Ekhator Chukwuyem, Nwankwo Ijeoma, Nicol Akito
Neuro-Oncology, New York Institute of Technology, College of Osteopathic Medicine, Old Westbury, USA.
Research, California Institute of Behavioral Neurosciences & Psychology, Fairfield, USA.
Cureus. 2022 Oct 8;14(10):e30065. doi: 10.7759/cureus.30065. eCollection 2022 Oct.

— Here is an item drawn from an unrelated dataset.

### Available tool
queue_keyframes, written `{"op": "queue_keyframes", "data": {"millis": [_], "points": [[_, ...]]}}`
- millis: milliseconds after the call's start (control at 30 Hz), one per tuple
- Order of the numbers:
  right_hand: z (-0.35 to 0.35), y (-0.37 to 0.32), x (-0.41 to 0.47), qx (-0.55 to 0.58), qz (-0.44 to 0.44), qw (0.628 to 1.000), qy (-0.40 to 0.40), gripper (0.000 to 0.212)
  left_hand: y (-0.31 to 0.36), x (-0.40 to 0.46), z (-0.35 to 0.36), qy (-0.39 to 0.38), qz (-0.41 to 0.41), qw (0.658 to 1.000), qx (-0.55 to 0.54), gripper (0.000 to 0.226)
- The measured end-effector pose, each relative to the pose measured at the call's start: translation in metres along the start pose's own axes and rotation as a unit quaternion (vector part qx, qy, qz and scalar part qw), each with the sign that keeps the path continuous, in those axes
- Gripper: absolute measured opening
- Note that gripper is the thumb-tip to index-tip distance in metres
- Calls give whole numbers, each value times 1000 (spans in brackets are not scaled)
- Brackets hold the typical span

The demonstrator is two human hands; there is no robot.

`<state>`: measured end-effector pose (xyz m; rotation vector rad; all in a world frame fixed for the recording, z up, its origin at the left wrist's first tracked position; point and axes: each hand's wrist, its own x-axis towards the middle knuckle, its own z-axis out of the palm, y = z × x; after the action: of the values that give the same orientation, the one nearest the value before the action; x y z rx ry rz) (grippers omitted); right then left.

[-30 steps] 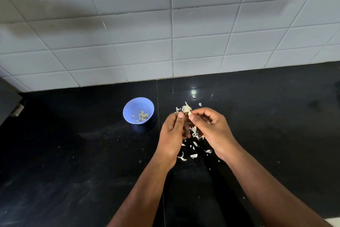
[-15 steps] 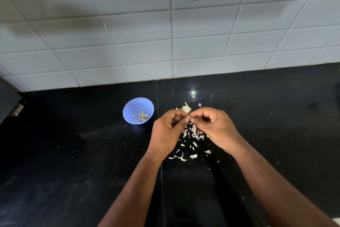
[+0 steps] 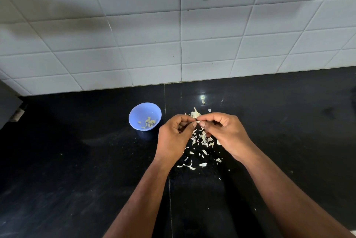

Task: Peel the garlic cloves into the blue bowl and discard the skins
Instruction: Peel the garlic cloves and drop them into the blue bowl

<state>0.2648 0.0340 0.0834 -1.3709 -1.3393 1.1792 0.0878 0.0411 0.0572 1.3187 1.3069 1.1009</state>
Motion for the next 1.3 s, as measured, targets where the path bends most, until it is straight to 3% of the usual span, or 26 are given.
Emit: {"op": "queue_keyframes", "data": {"millis": [233, 367, 500, 600, 733, 933, 1067, 1300], "points": [[2, -1, 1, -4, -8, 1000, 9, 17, 4, 0, 6, 57, 37, 996, 56, 10], [2, -1, 1, -1, -5, 1000, 1, 19, 2, 1, 7, 46, 39, 994, 89, 3], [4, 0, 1, -7, 1, 1000, 16, 34, 3, 1, 9, 30, 45, 991, 118, 14], [7, 4, 4, -9, 4, 1000, 25, 38, 3, 1, 11, 11, 47, 993, 103, 2], [12, 5, 5, 13, 18, 999, 31, 31, 5, -2, 13, -9, 44, 995, 88, 19], [13, 4, 4, 124, 43, 990, 51, 22, 7, -4, 7, -2, -3, 1000, 29, 16], [9, 6, 2, 160, 44, 985, 43, 20, 0, -3, 5, -14, -49, 994, 101, 44], [8, 9, 0, 185, 39, 981, 38, 15, -3, -3, 2, -10, -55, 986, 154, 15]]}}
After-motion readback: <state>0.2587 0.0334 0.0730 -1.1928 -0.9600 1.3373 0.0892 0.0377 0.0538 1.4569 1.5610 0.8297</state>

Since its introduction in 1992, the National Emergency X-Radiography Utilization Study (NEXUS) criteria have been used in trauma to decide whether a patient requires radiographic imaging. The tool is important in reducing radiation exposure. However, applying the NEXUS criteria for cervical spine imaging in pediatric patients is poorly supported compared to their use in adults. The objective of this review was to examine the effectiveness of using the NEXUS criteria in the diagnostic management of pediatric cervical spine injuries (CSI). The following databases were searched for studies focused on applying the NEXUS criteria for CSI in pediatric patients: Cochrane, PubMed, Google Scholar, EMBASE, ELSEVIER, and ScienceDirect. Additional studies were found through reference lists of primary sources and previous systematic and meta-analyses. The search focused on randomized controlled trials (RCTs), cohort studies, retrospective studies, prospective studies, and other uncontrolled trials published from 2000 to 2022. There were seven included studies with a total of 4502 pediatric patients. Five of the included studies were retrospective studies, while the remaining were prospective and case studies. Our results show that the sensitivity ranged from 43% to 100%, while the specificity ranged from 12.93% to 96%. The sensitivity increased with age, with those under the age of two or under the age of eight reporting poorer outcomes than the older pediatric patients. One study also shows that the proportion of patients undergoing cervical spine CT increased from 18% to 61% in the initial period before the implementation of clearance guidelines. The implementation of guidelines led to a 23% decrease in CT scans clearable by NEXUS criteria after 12 months. One of the studies reported that NEXUS criteria were a cost-effective option when used along with X-rays and CT. Overall, the studies do not strongly support the application of the NEXUS criteria to image pediatric patients for CSI. In conclusion, there is weak support in the literature for applying the NEXUS criteria in determining the need for cervical spine imaging in pediatric trauma patients. The practice and research implications of the findings are also discussed.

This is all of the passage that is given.